Overanalyzing is all about fearing potential outcomes. What will happen if . . .? What will she think of me if . . .? Will he be OK if I . . .?
I’ve struggled with overanalyzing interactions in my relationships so much. I’ve seen it stunt my ability to know my true self because I am constantly thinking of others’ thoughts and opinions above my own. Asking myself these four questions when I can feel my anxiety building has helped me stress less:
What am I feeling?
What do I want?
What do I need?
What am I scared of?
My initial response would be to think about how everyone else around me would react, thereby putting their opinions ahead of my own. This is so unhealthy! So I redirect all these questions toward myself. And I have to stick to that.
“It’s important to remember that just because you think something doesn’t make it true.

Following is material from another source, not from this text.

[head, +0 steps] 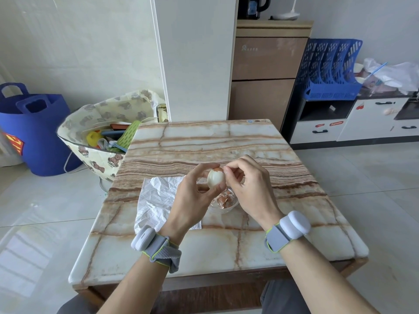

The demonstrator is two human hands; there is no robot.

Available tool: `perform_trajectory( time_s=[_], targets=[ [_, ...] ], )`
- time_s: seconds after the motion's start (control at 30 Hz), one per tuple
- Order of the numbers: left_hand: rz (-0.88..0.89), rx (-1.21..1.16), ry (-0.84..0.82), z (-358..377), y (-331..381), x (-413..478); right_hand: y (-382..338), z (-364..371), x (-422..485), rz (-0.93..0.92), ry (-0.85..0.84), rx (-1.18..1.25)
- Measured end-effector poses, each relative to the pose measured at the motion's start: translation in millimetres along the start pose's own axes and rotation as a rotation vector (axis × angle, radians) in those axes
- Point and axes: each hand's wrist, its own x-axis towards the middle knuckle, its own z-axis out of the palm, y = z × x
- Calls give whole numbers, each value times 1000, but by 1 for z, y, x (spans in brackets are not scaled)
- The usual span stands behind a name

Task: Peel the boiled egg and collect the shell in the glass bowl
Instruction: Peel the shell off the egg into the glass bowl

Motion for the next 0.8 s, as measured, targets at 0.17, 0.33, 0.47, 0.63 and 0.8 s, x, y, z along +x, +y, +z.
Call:
perform_trajectory(
  time_s=[0.17,0.33,0.47,0.63,0.8],
  targets=[
    [-8,1,8,0,-2,0,4,-2,-5,50,-17,-3],
    [-1,0,9,-1,-6,1,6,-2,-7,95,-35,-9],
    [26,15,14,-1,-7,2,7,-3,-8,129,-44,0],
    [44,27,17,-3,-9,3,8,-2,-9,145,-55,-9],
    [58,35,11,-3,-12,3,9,-2,-7,162,-66,-12]
  ],
)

There are dozens—if not hundreds—of possible explanations for other people’s behavior in life,” Morin says. “Making assumptions about people based on their behavior or predicting what could go wrong will waste your precious time and energy. It’s important to think about your values and your feelings, and act accordingly.”
Unhealthy Behavior #4: You feel the need to be nice almost all the time.
Being so attuned to how others perceive you is a slippery slope. Pleasing others and feeling the need to be ‘on’ all the time is a lot of pressure for anyone. You are human; balance is about giving yourself that freedom to be human.
Morin reminds us, “Speaking up for yourself doesn’t require you to be mean. You can be assertive and still be nice. There are also times when it’s less important to be nice and more important to do the right thing. You may need to make things happen—or stop harmful things from happening—even when it doesn’t feel like the nice thing to do.”
For me, it’s just being real about where I’m at. Maybe I’m tired. Maybe I’m crabby. I practice allowing myself to feel what I am feeling rather than putting on a facade or feeling guilty. I must accept that I will disappoint people. I will make mistakes. Some people will not like me. And that is OK. I can choose to not live in fear of all those things.
“The surprising thing about refusing others is that once you do it, people are not thinking about you; they start looking for someone else to do whatever they were asking you,” Newman says. “Nine out of ten times, you won’t be viewed as selfish or uncaring (or be tossed out of the ‘group’), and you won’t be unhappy with yourself or resent the person for asking—good things to understand.”
“Saying yes does not make you a nicer person. It simply adds to your own overload,” Newman says. “For some people, saying yes, being nice, and being a people-pleaser is an addiction—a habit that’s good to break.”
I, for one, am looking forward to breaking my habit. Then when a friend asks for a favor, I know I can enthusiastically say “Yes!” because I genuinely want to help as a good friend, not a people-pleaser.